**AIM OF THE EXERCISE**
Copy the lines below exactly, starting at the one with "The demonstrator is" and ending at the one with "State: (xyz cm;", and leave out any picture.

───── DATASET SECTION ─────

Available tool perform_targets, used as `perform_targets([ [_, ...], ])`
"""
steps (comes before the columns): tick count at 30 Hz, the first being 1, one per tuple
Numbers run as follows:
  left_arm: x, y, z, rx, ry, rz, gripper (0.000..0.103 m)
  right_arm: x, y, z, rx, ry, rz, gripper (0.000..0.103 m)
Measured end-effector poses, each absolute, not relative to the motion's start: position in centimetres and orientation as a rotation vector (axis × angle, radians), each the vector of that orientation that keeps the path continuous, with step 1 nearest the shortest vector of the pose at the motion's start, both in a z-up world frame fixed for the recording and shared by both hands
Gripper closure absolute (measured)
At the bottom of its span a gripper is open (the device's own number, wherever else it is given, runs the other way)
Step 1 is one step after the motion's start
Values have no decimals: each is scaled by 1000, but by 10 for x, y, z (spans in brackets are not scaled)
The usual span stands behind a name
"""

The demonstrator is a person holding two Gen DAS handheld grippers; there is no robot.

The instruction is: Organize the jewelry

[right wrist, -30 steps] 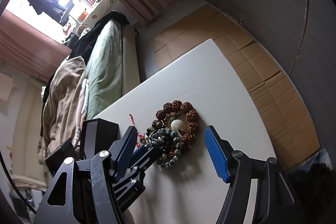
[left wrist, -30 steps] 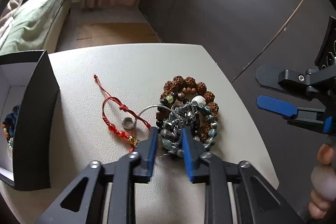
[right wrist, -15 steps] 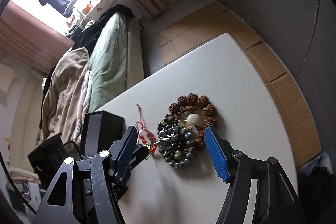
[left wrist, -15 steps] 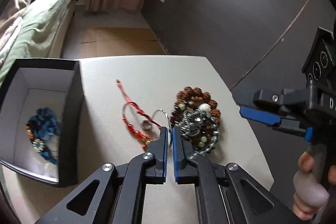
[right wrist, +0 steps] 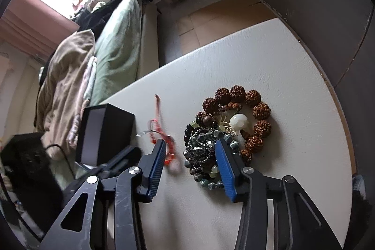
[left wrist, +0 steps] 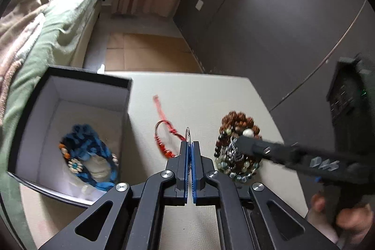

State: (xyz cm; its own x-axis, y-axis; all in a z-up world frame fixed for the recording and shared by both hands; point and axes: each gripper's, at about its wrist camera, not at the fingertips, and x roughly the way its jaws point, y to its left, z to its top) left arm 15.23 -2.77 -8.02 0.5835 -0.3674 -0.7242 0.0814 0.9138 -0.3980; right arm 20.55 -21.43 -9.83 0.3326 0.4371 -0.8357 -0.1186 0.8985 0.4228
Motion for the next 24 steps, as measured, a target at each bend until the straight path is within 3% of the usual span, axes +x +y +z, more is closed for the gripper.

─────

**WRITTEN RESPONSE**
The demonstrator is a person holding two Gen DAS handheld grippers; there is no robot.

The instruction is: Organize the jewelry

[right wrist, -30 steps] 
[left wrist, -30 steps] 
[right wrist, -15 steps] 
[left wrist, -15 steps] 
[right wrist, +0 steps] 
[left wrist, +0 steps] 

State: (xyz cm; its own x-axis, y-axis; all in a z-up world frame fixed for the recording and shared by both hands; point and axes: each gripper's, at about its wrist camera, not at the fingertips, and x roughly the way its jaws point, y to its left, z to its top) left arm 15.23 -2.77 -8.02 0.5835 -0.3674 -0.7242 0.0814 0.9138 -0.3980; right arm 20.55 -21.43 -9.83 0.3326 0.4371 -0.8357 -0.1186 0.8985 0.4228

The exercise is now finished.